**What you will do**
Copy out every line of the records where the string "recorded" occurs.

**Stored data**
• • •

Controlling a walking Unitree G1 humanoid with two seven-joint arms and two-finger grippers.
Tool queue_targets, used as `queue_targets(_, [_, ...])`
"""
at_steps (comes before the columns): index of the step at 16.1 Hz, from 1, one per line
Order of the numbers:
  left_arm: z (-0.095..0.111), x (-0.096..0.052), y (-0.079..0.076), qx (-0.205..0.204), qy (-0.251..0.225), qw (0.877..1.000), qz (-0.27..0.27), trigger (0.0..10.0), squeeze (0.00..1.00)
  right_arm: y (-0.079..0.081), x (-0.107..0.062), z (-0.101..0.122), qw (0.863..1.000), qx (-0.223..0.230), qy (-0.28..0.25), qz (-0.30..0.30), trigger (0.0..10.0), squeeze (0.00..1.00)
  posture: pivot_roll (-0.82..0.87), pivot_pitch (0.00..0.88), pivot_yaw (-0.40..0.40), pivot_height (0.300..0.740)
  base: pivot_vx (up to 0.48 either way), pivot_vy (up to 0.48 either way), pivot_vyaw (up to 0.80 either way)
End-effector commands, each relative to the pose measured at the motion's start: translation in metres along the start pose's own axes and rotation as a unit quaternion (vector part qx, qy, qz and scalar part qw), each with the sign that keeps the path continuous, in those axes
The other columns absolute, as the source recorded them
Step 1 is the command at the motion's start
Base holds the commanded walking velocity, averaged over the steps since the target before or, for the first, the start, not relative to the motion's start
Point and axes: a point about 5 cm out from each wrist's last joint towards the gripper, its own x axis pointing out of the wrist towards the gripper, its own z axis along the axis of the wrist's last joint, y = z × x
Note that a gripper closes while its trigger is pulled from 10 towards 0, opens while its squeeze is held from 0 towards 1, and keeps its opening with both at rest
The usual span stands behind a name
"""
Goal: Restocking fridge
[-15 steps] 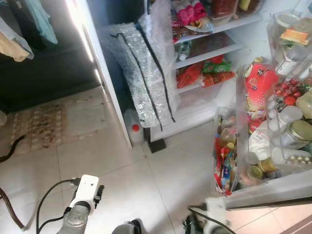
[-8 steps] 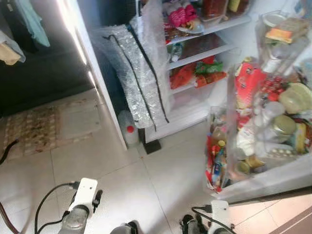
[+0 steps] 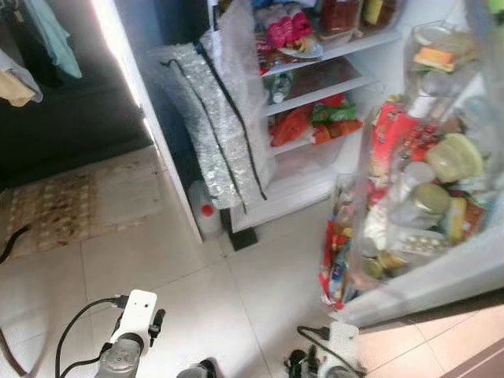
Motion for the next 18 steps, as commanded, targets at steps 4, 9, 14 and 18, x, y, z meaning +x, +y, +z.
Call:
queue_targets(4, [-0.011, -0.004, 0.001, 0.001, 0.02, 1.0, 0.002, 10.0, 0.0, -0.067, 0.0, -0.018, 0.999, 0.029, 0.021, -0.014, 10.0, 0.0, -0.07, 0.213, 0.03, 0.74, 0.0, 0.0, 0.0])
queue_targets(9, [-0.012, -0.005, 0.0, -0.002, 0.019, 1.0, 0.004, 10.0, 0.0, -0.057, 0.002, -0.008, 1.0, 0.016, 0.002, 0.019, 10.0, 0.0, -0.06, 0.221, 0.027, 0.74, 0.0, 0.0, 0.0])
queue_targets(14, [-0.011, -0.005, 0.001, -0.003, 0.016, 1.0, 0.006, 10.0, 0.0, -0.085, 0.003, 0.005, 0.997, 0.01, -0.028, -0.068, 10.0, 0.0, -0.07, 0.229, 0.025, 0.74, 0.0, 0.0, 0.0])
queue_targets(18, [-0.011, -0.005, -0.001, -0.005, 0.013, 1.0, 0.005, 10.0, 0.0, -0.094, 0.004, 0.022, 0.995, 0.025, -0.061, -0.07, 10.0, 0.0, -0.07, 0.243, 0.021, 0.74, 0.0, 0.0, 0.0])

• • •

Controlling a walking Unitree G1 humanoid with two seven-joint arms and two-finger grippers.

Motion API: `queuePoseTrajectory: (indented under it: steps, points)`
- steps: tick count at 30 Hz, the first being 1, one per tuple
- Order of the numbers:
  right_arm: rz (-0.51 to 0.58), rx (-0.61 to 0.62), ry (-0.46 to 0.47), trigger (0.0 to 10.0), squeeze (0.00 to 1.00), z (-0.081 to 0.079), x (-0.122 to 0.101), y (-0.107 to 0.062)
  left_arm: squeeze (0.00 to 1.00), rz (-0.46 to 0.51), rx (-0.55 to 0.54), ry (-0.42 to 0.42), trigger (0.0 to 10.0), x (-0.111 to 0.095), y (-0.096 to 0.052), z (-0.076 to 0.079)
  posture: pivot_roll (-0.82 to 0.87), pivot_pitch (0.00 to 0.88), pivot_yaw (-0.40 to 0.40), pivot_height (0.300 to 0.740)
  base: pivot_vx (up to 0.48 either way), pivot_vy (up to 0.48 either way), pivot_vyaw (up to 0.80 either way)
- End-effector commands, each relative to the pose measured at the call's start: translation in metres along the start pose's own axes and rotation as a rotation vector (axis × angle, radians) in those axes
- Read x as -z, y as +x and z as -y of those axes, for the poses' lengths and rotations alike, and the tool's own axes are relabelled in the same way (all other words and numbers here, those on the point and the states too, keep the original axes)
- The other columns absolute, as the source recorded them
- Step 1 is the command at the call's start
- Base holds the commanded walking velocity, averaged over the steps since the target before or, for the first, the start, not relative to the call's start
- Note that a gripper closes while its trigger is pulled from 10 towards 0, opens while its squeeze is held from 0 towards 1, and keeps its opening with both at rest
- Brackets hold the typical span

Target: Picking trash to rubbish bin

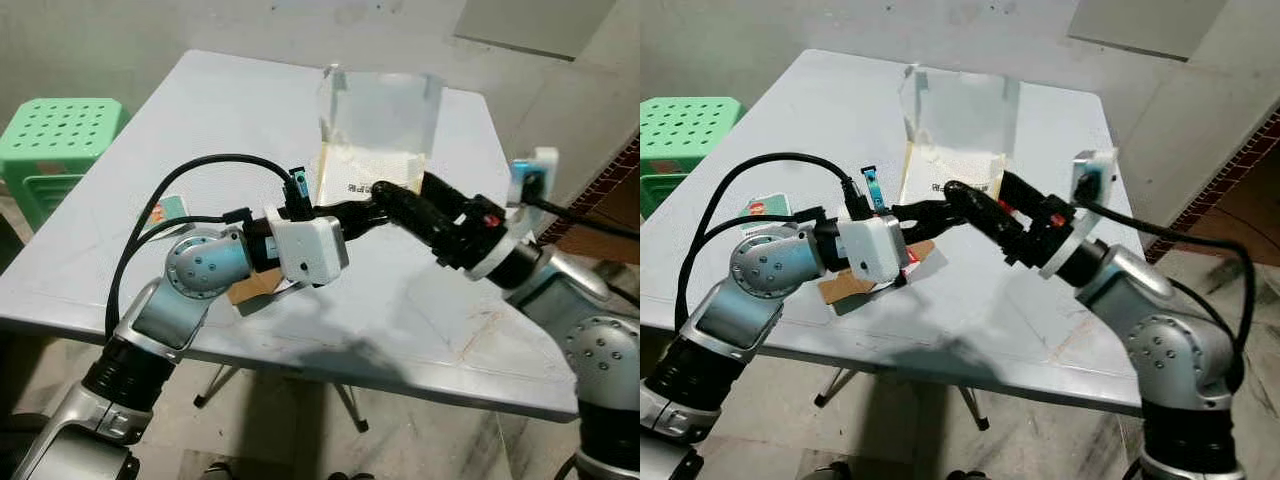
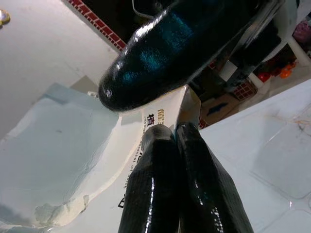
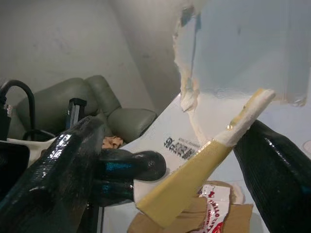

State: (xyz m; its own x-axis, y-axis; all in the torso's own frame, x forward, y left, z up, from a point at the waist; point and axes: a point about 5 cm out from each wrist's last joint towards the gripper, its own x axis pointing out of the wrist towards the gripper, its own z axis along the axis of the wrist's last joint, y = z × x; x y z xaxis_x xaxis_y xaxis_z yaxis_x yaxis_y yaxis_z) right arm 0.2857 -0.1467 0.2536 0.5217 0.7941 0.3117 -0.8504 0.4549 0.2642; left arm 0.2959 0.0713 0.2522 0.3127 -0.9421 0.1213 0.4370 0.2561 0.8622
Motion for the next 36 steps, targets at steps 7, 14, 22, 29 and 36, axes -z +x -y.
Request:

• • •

**Problem solution**
The other columns absolute, as the source recorded them
- The other columns absolute, as the source recorded them

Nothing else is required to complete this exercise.